::: Data extracts :::
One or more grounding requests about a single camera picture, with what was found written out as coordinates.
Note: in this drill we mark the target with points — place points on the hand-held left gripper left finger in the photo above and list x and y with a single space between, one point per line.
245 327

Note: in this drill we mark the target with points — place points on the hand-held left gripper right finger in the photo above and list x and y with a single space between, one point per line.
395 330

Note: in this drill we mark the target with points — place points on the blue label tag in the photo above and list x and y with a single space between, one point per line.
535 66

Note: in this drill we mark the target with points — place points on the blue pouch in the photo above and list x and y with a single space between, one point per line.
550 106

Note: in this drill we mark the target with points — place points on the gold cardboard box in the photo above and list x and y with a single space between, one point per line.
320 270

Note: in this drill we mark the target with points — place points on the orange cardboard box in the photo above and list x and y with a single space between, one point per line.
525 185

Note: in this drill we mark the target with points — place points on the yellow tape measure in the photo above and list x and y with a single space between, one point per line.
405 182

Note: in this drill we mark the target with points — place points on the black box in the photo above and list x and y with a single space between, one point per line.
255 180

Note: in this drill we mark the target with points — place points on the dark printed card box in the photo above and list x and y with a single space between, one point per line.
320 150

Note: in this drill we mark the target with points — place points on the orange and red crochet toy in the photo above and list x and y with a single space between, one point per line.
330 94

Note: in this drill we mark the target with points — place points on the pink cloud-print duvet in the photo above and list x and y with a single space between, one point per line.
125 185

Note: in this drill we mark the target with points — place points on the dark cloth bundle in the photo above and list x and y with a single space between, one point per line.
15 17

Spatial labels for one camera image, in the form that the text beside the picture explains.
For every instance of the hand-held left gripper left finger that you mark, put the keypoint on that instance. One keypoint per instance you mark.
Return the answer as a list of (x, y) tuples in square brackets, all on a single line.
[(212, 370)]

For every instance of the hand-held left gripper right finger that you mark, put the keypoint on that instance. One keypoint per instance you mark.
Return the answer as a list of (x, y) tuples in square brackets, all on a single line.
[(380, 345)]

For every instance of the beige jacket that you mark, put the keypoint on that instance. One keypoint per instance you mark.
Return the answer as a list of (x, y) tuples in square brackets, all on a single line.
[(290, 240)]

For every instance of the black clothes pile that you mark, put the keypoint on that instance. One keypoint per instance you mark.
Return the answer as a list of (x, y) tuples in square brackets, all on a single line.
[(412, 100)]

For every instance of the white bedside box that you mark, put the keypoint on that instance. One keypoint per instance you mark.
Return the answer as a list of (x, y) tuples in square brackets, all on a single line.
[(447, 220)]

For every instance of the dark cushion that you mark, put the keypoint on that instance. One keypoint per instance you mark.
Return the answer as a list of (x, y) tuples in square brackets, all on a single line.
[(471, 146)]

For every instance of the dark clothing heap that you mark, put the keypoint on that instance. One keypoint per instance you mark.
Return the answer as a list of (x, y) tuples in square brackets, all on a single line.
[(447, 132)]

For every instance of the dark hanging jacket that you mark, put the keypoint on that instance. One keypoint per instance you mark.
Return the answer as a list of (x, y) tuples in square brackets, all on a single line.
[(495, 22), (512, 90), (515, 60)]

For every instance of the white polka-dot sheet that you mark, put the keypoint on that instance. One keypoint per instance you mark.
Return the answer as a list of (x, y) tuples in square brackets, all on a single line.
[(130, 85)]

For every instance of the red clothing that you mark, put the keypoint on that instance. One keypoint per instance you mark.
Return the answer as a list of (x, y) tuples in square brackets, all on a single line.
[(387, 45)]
:::
- Task brief: Gather every line from the listing above in which the word "camera" appears.

- Output:
One or more grounding requests about a single camera picture, with what was found written out as coordinates.
Spatial labels for one camera image, in the form that the text beside the picture explains.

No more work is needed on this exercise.